Research has highlighted a need and appetite among business car industry professionals for a nationwide road safety standard. Paul Barker reports.

Momentum is building for a universal work-related road safety standard after a report found management of work-driving risk is “lagging behind” other areas of health and safety, and that a national enforceable standard is needed to ensure firms understand and meet their responsibilities.

The Transport Research Laboratory has produced the report, entitled A Gap Analysis of Work-Related Road Safety in the UK: Working Towards a National Standard, examining two questions. Firstly, it looked at what a national standard for the management of road-related road risk should look like, and secondly, as the report was sponsored by the Metropolitan Police Service, what role or roles the police might play is supporting and/or contributing to a standard.

Unsurprisingly to those working in the industry, the report’s first key finding was that “the management of work-related road risk is widely perceived to be lagging behind the management of health and safety risk in the workplace”.


 

The report authors interviewed both industry stakeholders representing organisations taking an overview or advisory role in the field of work-related road safety, and fleet managers at companies largely drawn from the list of safety organisation Roadsafe’s Driving for Better Business champions, in an attempt to research those firms with existing best practice in place. The authors found there was an appetite for “the consistency of approach a national standard could bring”, so looked into how such a standard could operate. Crucial is emphasis of the business case involved in setting up a serious work-related road-safety programme, as it helps the much-needed buy-in from senior executives. Other components include vehicle maintenance, driver licence checks and data collection to monitor performance (also see ‘Report recommendations’).

“The awareness of work-related road risk has improved in recent years, largely thanks to the efforts of organisations including Brake and Driving for Better Business,” says BVRLA chief executive John Lewis. “A national standard would help focus attention on a single, well-understood framework that would be easier for fleet managers to implement.”

As the report identified small and medium-sized fleets as the ones least likely to have effective road-safety programmes, it stated the focus should be on “simple solutions that require little outside help to administer”. TRL has pinpointed the Driving for Better Business programme as being in the ideal position to “galvanise action to move a standard forward, if its resources and funding status permit”, given its “previous experience in outreach activities of this type”. 

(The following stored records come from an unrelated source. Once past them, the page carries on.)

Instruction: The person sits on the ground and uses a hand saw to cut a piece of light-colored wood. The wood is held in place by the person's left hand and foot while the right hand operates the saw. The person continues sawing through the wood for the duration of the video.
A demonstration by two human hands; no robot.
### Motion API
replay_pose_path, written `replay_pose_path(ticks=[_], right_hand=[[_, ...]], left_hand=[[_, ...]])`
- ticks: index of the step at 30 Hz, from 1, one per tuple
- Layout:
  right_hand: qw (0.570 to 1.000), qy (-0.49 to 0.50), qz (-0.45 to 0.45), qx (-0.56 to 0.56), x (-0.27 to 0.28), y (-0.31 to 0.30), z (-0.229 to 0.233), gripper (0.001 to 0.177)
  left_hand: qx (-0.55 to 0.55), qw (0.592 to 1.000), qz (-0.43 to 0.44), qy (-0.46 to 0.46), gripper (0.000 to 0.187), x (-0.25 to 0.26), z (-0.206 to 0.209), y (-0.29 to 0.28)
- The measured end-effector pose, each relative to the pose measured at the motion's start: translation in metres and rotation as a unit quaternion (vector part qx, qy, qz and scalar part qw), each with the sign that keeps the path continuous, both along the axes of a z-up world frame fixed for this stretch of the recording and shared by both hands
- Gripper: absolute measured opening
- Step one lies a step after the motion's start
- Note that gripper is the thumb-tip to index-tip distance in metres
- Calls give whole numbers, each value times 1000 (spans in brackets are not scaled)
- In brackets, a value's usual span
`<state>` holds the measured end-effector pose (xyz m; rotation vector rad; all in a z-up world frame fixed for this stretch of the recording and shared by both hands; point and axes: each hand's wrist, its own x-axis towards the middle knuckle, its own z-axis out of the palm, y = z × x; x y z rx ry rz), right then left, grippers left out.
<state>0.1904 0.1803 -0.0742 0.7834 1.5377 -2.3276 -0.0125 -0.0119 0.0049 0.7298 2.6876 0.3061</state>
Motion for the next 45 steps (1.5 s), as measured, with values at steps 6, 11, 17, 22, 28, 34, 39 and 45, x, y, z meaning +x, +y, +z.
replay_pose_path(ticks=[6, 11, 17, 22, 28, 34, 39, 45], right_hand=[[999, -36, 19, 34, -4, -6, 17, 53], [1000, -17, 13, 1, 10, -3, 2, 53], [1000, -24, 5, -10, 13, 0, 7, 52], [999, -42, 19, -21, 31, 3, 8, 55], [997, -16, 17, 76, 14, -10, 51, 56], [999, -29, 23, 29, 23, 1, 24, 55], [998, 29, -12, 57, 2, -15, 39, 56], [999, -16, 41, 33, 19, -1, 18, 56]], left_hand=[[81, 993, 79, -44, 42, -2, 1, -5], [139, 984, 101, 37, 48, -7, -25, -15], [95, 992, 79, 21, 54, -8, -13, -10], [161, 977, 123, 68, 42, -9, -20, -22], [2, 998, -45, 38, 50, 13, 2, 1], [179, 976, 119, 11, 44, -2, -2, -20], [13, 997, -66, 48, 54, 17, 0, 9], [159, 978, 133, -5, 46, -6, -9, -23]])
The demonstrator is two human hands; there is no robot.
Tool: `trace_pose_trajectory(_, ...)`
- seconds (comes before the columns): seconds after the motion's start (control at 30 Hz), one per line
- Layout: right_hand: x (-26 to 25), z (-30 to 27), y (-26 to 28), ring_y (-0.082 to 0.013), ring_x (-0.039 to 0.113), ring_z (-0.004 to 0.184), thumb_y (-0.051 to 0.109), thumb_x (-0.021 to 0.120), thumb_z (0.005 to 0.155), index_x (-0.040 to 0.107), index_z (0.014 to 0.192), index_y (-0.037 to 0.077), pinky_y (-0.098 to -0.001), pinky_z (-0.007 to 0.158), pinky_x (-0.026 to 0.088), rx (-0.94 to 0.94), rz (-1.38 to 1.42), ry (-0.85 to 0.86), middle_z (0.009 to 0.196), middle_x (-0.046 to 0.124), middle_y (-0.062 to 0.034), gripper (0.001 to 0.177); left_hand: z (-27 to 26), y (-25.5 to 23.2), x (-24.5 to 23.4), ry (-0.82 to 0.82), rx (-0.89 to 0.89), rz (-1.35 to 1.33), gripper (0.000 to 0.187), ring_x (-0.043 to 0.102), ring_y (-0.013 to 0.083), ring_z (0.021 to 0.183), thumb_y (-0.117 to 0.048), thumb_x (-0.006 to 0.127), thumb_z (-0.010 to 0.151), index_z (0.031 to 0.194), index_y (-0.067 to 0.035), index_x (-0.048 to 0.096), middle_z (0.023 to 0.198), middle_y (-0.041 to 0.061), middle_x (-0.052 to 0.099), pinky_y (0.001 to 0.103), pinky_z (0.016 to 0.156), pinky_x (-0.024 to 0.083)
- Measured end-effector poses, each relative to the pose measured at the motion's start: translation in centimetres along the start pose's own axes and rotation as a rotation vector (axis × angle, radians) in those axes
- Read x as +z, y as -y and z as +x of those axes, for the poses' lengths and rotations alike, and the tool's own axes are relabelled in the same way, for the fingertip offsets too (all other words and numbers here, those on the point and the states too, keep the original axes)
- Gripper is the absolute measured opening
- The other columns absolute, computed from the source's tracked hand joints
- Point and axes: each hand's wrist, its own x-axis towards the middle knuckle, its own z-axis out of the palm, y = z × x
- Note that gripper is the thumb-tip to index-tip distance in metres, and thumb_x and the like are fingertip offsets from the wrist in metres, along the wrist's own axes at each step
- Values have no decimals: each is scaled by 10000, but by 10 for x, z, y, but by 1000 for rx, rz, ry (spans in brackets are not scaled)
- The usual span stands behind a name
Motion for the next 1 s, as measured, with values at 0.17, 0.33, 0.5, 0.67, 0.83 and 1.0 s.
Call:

“We’d contributed to the report quite extensively and I think the position in many ways is unchanged than what it was eight to 10 years ago,” says Adrian Walsh, director of Roadsafe, a partnership of transport companies, the Government and road safety professionals. “We have no requirement in place to manage people that drive – there are no standards in place below 7.5t, and a very strict regime above that.


 

“In the past 10 years the regime for professional truck drivers has tightened and it’s improved efficiency – businesses are saying ‘the regulations have become burdensome, but it’s making us a more professional organisation’,” continues Walsh. “It’s not happened below 7.5t, but those businesses that have a tighter standard – standards of management not standards of driving – are better managing the way people work.”

One of the report’s authors, Shaun Helman, says that although the report was produced for the Metropolitan Police Service to consider, it could move the debate on. “You never really know with these reports, it depends who picks up on it,” he tells BusinessCar.

An interesting suggestion from the report regarding the police’s role in implementing any national standard is that they should be feeding details of offences committed by at-work drivers back to employers, with the TRL recommending the police explore ways of making this happen. Although it admitted that there would be technical and data issues to overcome, the report says police are in “an ideal position to engage with the relevant parties involved”. This is a move the BVRLA endorsed, but also called for road traffic accidents to be included in the Reporting of Injuries, Disease and Dangerous Occurrences Regulations (RIDDOR), something they are currently specifically excluded from, unlike all other at-work incidents. “The Government is currently consulting on the future of the RIDDOR and we will be calling for road accidents to be brought into scope,” says Lewis.

The key for introducing standards, says Walsh, is enforcement, which can come internally, if a firm understands the benefits, rather than externally. “Improved safety is a result of good business management – it’s not being done because people are being killed and injured on the roads, it’s because people want to improve efficiency.”